» ABOUT THIS EXERCISE
In the data below, which lines contain "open"? List them by copying each one.

= Beginning of Section =

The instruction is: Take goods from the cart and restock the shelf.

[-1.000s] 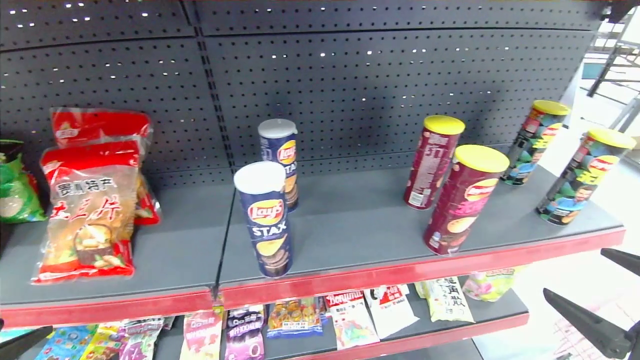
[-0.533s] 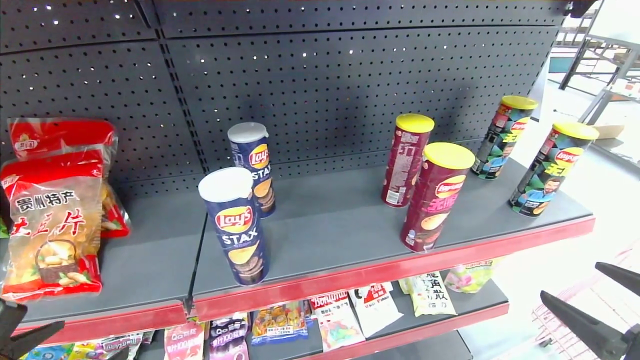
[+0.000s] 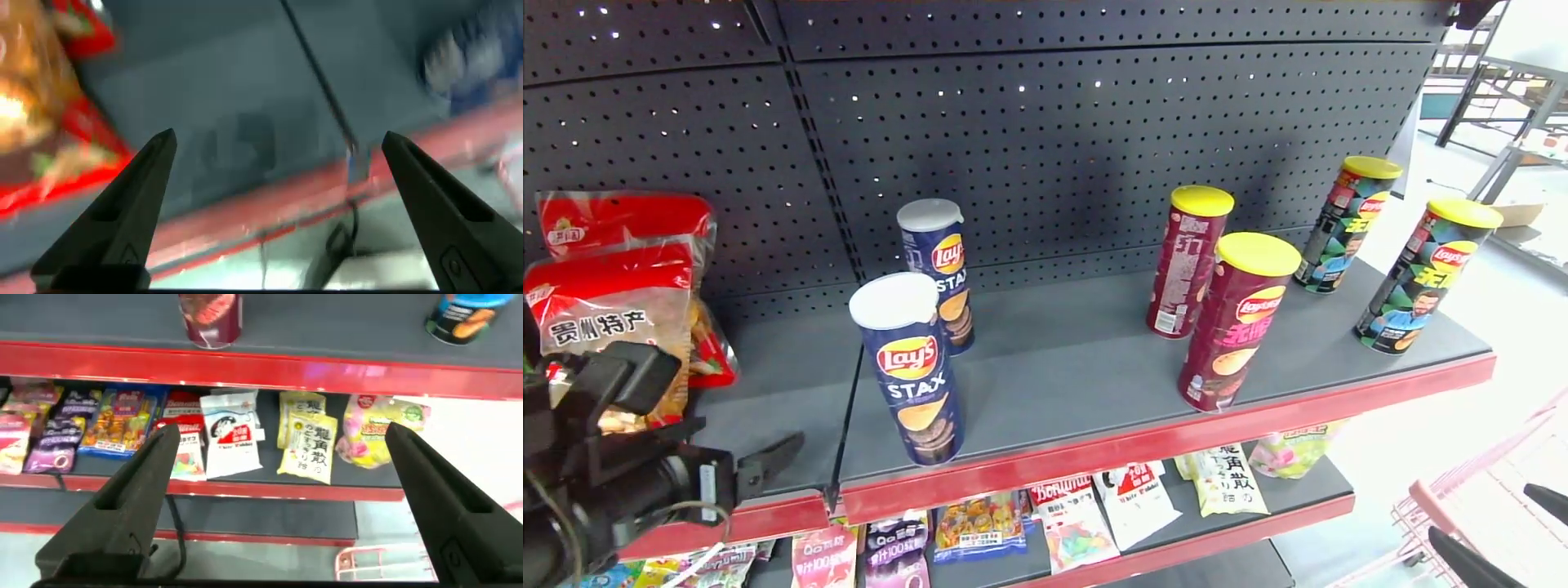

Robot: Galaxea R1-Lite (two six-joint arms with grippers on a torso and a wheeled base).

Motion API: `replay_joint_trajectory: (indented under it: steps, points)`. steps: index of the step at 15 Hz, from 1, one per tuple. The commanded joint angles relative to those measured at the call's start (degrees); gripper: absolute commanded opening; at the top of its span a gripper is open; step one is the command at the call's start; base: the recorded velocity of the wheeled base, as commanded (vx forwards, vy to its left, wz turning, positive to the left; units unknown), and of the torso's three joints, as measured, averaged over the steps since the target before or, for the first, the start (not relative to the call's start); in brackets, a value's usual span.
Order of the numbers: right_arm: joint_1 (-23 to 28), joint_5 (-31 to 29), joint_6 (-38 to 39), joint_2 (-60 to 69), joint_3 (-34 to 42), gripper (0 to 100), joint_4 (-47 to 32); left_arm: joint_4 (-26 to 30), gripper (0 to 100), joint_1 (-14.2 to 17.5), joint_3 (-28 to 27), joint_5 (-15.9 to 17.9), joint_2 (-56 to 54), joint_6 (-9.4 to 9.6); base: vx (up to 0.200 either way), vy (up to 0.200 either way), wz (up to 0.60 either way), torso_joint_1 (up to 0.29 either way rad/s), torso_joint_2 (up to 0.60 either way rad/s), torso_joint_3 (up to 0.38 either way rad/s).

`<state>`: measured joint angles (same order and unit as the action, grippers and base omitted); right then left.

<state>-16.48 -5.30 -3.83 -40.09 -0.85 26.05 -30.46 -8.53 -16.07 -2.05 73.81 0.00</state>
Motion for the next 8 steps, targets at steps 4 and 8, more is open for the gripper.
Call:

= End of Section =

» EXPECTED ANSWER
Motion API: `replay_joint_trajectory: (indented under it: steps, points)`. steps: index of the step at 15 Hz, from 1, one per tuple. The commanded joint angles relative to those measured at the call's start (degrees); gripper: absolute commanded opening; at the top of its span a gripper is open; step one is the command at the call's start; base: the recorded velocity of the wheeled base, as commanded (vx forwards, vy to its left, wz turning, positive to the left; units unknown), and of the torso's three joints, as measured, averaged over the steps since the target before or, for the first, the start (not relative to the call's start); in brackets, a value's usual span.
Motion for the next 8 steps, targets at steps 4 and 8, more is open for the gripper.

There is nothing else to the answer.